遭遇したが最後、噛まれて死に至ることがわかり、カレブたちは逃げようとするのだが……。
 
私はそもそも昆虫が得意ではないので、カレブの部屋が映るだけでもう怖い。
かわいいとは到底言えない不気味な生き物にひょえ~。
 
あまり観たくはなかったけれど、困ったことにこれが結構面白くて。
住人たちが外に逃げようにも警察や消防隊がやってきて建物を封鎖してしまい、出られません。
光が当たっている間は毒蜘蛛たちが動かないと判明しても、
こんな古い建物だから電気が行き届いておらず、1分だけしか電気がもたないとか。
 
一緒に逃げるのは、カレブと親友マティス、カレブの妹マノン、マノンの友人リラ、リラの恋人ジョルディ。
カレブとジョルディは子どものころは親友だったのに、あることが原因で絶交しました。
仲直りする機会を逸したまま大人になり、こんなところで再会したふたり。
カレブとジョルディがかつて一緒に動物園を開くことを夢見ていたとわかるくだりにはほろり。
 
いや~、デカい蜘蛛は怖い。

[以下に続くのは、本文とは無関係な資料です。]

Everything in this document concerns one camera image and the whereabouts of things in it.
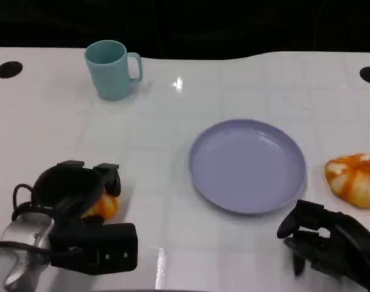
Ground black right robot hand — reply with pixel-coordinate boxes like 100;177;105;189
276;199;370;292

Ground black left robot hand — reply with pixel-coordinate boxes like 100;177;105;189
31;160;122;226

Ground orange and white bread roll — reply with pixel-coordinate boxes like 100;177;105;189
325;153;370;209
81;192;120;220

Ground pale green mug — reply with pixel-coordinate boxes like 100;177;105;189
83;40;144;101

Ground lilac plate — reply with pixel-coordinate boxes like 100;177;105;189
189;119;307;215

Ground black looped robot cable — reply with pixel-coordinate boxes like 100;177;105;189
11;183;37;221

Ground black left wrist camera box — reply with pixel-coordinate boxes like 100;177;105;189
47;223;139;276

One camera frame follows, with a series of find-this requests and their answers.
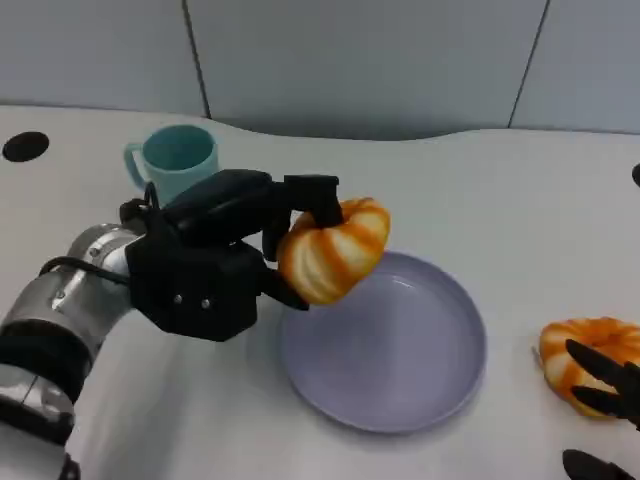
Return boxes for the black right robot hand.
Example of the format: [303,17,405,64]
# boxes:
[561,338,640,480]

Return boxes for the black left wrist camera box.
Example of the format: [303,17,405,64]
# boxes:
[124,233,263,343]

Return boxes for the orange and white bread roll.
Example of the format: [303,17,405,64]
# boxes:
[537,316,640,420]
[276,197,391,306]

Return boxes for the pale green mug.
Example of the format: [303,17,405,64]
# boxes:
[123,125,221,207]

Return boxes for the lilac plate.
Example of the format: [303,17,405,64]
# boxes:
[279,250,489,434]

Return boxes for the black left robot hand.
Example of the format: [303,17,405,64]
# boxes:
[163,169,344,312]

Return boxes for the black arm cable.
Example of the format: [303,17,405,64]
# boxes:
[38,255,132,289]

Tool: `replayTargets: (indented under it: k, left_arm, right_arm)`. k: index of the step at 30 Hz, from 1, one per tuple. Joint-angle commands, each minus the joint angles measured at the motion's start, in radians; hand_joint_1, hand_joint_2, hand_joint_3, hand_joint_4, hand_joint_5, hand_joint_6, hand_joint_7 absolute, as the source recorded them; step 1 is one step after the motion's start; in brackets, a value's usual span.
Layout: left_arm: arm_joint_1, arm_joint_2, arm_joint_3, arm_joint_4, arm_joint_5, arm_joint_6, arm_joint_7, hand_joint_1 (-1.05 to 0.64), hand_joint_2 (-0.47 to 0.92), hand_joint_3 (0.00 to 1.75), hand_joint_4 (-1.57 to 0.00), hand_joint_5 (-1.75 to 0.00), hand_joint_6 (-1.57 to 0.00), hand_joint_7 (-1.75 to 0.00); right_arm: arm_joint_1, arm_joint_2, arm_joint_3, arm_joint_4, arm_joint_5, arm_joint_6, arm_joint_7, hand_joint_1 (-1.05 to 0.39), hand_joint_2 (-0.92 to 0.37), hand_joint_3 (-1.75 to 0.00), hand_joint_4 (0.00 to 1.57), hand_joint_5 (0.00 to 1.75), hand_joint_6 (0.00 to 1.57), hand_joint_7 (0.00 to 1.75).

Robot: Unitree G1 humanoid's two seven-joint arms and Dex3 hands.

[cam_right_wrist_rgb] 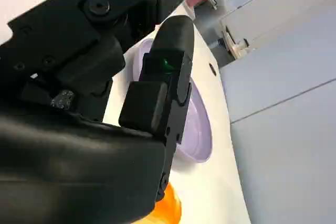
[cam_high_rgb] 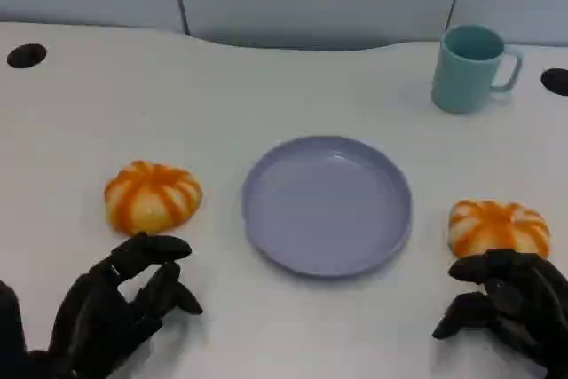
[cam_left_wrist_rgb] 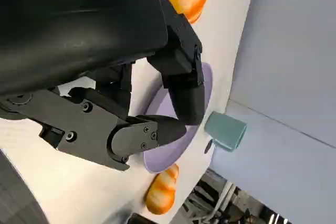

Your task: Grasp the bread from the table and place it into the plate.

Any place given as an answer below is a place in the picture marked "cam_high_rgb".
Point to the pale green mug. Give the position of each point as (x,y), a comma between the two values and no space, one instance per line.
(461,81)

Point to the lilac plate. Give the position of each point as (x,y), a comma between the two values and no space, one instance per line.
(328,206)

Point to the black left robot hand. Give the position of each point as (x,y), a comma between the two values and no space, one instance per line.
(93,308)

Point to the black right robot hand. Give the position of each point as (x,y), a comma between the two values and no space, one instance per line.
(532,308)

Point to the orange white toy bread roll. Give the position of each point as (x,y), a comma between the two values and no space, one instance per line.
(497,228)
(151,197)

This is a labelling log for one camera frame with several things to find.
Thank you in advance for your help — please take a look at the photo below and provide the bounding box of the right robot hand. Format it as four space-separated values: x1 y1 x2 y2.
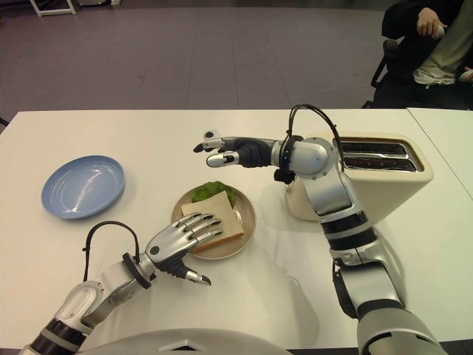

夢に出てきそうだと思ったけど、出てきませんでした。
どんだけホラー慣れしたんだか。(^^;

—–

『ノーヴィス』

『ノーヴィス』(原題:The Novice)
監督:ローレン・ハダウェイ
出演:イザベル・ファーマン,エイミー・フォーサイス,ディロン,ジェニー・ロス,
   シャーロッテ・ウベン,ジョナサン・チェリー,ケイト・ドラモンド他
 
週初めの仕事帰りに梅田まで行くのはキツイのですが、
早いうちに観ておかないと上映が終わってしまいそう。
観たいでしょ、これ。だってイザベル・ファーマン主演ですよ。
『エスター』(2009)の衝撃から時が経ち、彼女は27歳になりました。
撮影当時はまだ10歳かそこらだったのではないでしょうか。
あんな役を演じてよくここまで成長したものです。
というわけで、彼女を見たくてテアトル梅田へ。
 
監督はハリウッド大作で音響を担当してきたローレン・ハダウェイ。
長編映画を撮るのはこれが初めてなのだそうです。
ハダウェイ監督自身が大学時代にボート部に所属していた体験を基にしているとのこと。
 
極めて優秀な成績で大学に合格したアレックス・ダルは物理を専攻。
最も苦手とする科目であるにもかかわらずわざわざそれを選び、
授業では納得いくまで解答を見直し、つきあわされる教員もほとほと困っている。
 
そんなアレックスが入部したのは女子ボート部。
友人のジェイミー・ブリルはスポーツ奨学金を獲得するためにボート部に入り、
コーチや先輩たちから早くも逸材と言われているのを聞いて焦る。
強迫観念に駆られたアレックスは、狂気を感じるほどの練習を始めて……。
 
同じボート競技の話でも、先日観たばかりの『がんばっていきまっしょい』とはエライ違い。
実はアレックスは大統領奨学金なるものをすでに得ているのに、
他人が褒められると絶対に負けたくない、相手を超えなければと思う。
けれどそれを露わにして相手にぶつけるわけではなくて、ひとりで黙々と訓練に励みます。
それはもう負けず嫌いなどというものを通り越し、自分を追い込んで傷つけているだけ。
 
雨天のもとでボートを漕ぐのは問題ないが、雷のもとでは絶対駄目。
そんなルールも無視して嵐の中を漕ぐアレックスの表情が凄まじい。
 
“エスター”のイメージが強すぎて、こんな狂気の女性を演じても普通に見えなくもない。
まだ30歳前の彼女が今後どんな女優になっていくのかちょっと楽しみです。